> Aim of the exercise:
Down to the last character, repeat the data that follows.
─── Task input ───
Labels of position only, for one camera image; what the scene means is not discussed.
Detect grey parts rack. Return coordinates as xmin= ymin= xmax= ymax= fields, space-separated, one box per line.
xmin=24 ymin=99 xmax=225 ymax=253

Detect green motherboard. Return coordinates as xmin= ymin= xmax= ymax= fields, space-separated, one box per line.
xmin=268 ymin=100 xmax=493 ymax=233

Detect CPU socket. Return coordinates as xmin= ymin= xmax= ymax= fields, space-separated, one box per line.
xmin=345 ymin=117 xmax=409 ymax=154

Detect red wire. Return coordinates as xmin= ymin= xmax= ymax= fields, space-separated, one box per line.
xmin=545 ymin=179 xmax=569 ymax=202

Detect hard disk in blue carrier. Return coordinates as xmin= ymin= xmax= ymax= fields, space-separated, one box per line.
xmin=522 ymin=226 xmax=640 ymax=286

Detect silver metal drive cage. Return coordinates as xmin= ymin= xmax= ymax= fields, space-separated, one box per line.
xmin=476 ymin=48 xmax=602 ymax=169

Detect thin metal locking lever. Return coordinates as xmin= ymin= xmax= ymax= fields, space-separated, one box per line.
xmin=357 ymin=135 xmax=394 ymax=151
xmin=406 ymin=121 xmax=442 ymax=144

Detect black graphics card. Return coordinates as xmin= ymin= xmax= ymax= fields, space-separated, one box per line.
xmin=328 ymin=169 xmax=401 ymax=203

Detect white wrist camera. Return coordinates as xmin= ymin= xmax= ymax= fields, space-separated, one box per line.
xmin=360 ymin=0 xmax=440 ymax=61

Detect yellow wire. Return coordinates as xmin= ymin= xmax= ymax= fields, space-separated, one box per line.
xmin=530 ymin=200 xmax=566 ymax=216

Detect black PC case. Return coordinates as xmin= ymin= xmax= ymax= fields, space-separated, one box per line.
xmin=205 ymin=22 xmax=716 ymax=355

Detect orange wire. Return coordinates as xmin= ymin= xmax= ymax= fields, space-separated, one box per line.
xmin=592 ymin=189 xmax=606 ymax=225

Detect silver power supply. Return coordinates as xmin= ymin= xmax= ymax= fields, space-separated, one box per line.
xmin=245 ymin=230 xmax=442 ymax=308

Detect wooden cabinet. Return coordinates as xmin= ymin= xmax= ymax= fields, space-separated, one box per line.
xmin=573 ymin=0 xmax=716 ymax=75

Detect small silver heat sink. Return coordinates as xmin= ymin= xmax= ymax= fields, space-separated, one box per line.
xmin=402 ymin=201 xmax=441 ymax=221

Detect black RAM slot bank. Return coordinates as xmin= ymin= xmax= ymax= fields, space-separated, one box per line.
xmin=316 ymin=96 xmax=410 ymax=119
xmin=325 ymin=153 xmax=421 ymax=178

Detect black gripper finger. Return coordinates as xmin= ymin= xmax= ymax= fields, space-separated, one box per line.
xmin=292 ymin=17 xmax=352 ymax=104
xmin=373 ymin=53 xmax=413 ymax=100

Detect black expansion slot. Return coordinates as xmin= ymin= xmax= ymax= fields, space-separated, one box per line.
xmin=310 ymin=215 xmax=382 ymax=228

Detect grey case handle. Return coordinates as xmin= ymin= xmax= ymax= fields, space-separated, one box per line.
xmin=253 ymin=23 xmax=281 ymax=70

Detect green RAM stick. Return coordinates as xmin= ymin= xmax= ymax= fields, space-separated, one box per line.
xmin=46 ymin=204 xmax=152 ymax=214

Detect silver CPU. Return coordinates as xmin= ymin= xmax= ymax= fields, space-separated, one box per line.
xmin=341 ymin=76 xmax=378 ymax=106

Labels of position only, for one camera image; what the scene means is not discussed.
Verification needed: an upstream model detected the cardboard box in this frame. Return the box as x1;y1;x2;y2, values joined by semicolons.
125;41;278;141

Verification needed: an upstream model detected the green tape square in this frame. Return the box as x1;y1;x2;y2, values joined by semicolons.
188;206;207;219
───
> Response to the task:
Labels of position only, for one camera image; what the scene means is not discussed.
Detect grey parts rack. Return coordinates as xmin= ymin= xmax= ymax= fields, space-separated, one box per line.
xmin=24 ymin=99 xmax=225 ymax=253

Detect green motherboard. Return coordinates as xmin= ymin= xmax= ymax= fields, space-separated, one box per line.
xmin=268 ymin=100 xmax=493 ymax=233

Detect CPU socket. Return coordinates as xmin= ymin= xmax= ymax= fields, space-separated, one box per line.
xmin=345 ymin=117 xmax=409 ymax=154

Detect red wire. Return coordinates as xmin= ymin= xmax= ymax= fields, space-separated, one box per line.
xmin=545 ymin=179 xmax=569 ymax=202

Detect hard disk in blue carrier. Return coordinates as xmin= ymin= xmax= ymax= fields, space-separated, one box per line.
xmin=522 ymin=226 xmax=640 ymax=286

Detect silver metal drive cage. Return coordinates as xmin= ymin= xmax= ymax= fields, space-separated, one box per line.
xmin=476 ymin=48 xmax=602 ymax=169

Detect thin metal locking lever. Return coordinates as xmin= ymin= xmax= ymax= fields, space-separated, one box per line.
xmin=357 ymin=135 xmax=394 ymax=151
xmin=406 ymin=121 xmax=442 ymax=144

Detect black graphics card. Return coordinates as xmin= ymin= xmax= ymax= fields, space-separated, one box per line.
xmin=328 ymin=169 xmax=401 ymax=203

Detect white wrist camera. Return coordinates as xmin= ymin= xmax= ymax= fields, space-separated, one box per line.
xmin=360 ymin=0 xmax=440 ymax=61

Detect yellow wire. Return coordinates as xmin= ymin= xmax= ymax= fields, space-separated, one box per line.
xmin=530 ymin=200 xmax=566 ymax=216

Detect black PC case. Return coordinates as xmin= ymin= xmax= ymax= fields, space-separated, one box per line.
xmin=205 ymin=22 xmax=716 ymax=355

Detect orange wire. Return coordinates as xmin= ymin= xmax= ymax= fields, space-separated, one box per line.
xmin=592 ymin=189 xmax=606 ymax=225

Detect silver power supply. Return coordinates as xmin= ymin= xmax= ymax= fields, space-separated, one box per line.
xmin=245 ymin=230 xmax=442 ymax=308

Detect wooden cabinet. Return coordinates as xmin= ymin= xmax= ymax= fields, space-separated, one box per line.
xmin=573 ymin=0 xmax=716 ymax=75

Detect small silver heat sink. Return coordinates as xmin= ymin= xmax= ymax= fields, space-separated, one box per line.
xmin=402 ymin=201 xmax=441 ymax=221

Detect black RAM slot bank. Return coordinates as xmin= ymin= xmax= ymax= fields, space-separated, one box per line.
xmin=316 ymin=96 xmax=410 ymax=119
xmin=325 ymin=153 xmax=421 ymax=178

Detect black gripper finger. Return coordinates as xmin= ymin= xmax= ymax= fields, space-separated, one box per line.
xmin=292 ymin=17 xmax=352 ymax=104
xmin=373 ymin=53 xmax=413 ymax=100

Detect black expansion slot. Return coordinates as xmin= ymin= xmax= ymax= fields, space-separated, one box per line.
xmin=310 ymin=215 xmax=382 ymax=228

Detect grey case handle. Return coordinates as xmin= ymin= xmax= ymax= fields, space-separated, one box per line.
xmin=253 ymin=23 xmax=281 ymax=70

Detect green RAM stick. Return coordinates as xmin= ymin= xmax= ymax= fields, space-separated, one box per line.
xmin=46 ymin=204 xmax=152 ymax=214

Detect silver CPU. Return coordinates as xmin= ymin= xmax= ymax= fields, space-separated, one box per line.
xmin=341 ymin=76 xmax=378 ymax=106

Labels of position only, for one camera image; what the scene means is not discussed.
Verification needed: an upstream model detected the cardboard box in this frame. Return the box as x1;y1;x2;y2, values joined by semicolons.
125;41;278;141

Verification needed: an upstream model detected the green tape square in this frame. Return the box as x1;y1;x2;y2, values joined by semicolons.
188;206;207;219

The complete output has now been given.